EXERCISE BRIEF | Your answer must consist of the lines running from the one that holds "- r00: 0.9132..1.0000" to the end of the data, copied exactly.

>>>

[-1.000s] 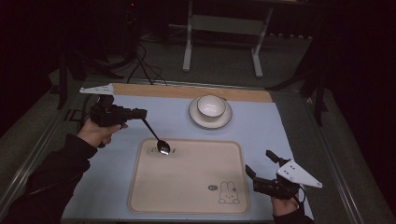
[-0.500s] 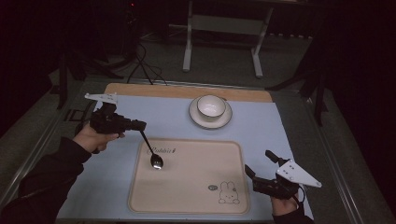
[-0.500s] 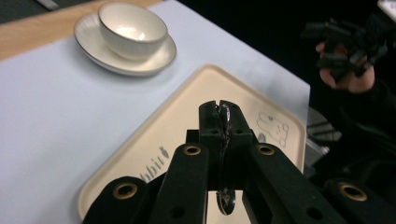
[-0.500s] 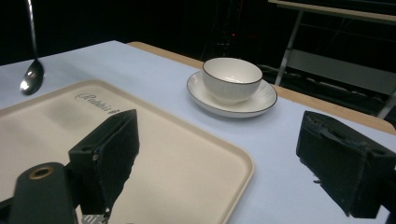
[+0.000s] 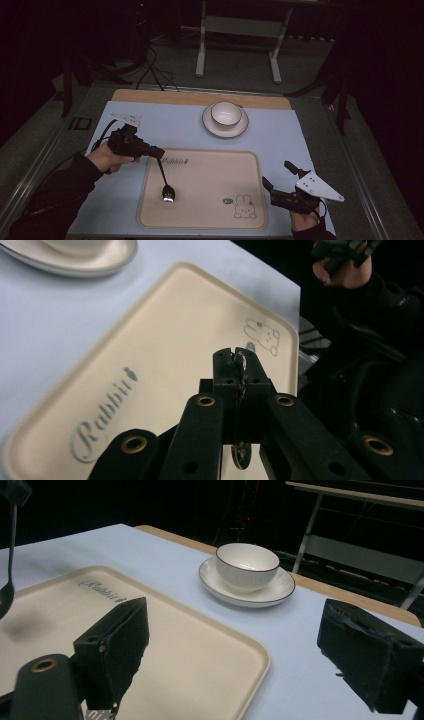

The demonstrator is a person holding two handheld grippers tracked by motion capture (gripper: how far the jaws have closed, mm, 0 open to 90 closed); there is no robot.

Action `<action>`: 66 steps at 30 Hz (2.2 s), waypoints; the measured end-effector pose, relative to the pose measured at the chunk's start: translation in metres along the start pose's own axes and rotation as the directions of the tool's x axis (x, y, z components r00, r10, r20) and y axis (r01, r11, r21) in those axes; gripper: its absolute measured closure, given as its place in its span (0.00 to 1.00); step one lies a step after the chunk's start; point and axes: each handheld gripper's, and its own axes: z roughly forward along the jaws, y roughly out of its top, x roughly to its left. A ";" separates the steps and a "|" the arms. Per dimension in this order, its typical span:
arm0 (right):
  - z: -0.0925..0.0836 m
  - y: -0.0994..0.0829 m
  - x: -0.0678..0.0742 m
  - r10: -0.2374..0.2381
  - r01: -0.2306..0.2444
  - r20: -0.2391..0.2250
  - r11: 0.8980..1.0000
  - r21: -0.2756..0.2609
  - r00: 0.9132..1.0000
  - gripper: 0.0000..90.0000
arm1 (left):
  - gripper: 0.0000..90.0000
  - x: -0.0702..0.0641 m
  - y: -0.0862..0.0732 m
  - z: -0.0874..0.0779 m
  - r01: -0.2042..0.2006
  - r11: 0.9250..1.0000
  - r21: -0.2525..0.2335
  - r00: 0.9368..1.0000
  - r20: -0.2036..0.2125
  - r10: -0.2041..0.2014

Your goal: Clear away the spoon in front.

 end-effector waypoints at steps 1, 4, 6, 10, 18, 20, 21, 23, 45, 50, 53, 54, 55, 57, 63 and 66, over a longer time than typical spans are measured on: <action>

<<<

RESPONSE BELOW |
  - r00: 0.9132..1.0000
  - gripper: 0.0000..90.0000
arm1 (left):
  - gripper: 0.0000..90.0000
  - x: -0.0702..0.0641 m
  - y: -0.0862..0.0732 m
  - z: -0.0874..0.0779 m
  - r01: -0.2042..0.2006
  - r11: 0.9250..1.0000
  - r21: -0.2525..0.2335
  - r00: 0.9368..1.0000
  - r20: -0.2036..0.2125
  - r10: -0.2041..0.2014

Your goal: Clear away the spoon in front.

 end-effector waypoints at steps 1, 4, 6, 10, 18, 20, 21, 23, 45, 50, 53, 54, 55, 57, 63 and 66, over a longer time than typical spans are measured on: <action>

That finishes the output for this exercise.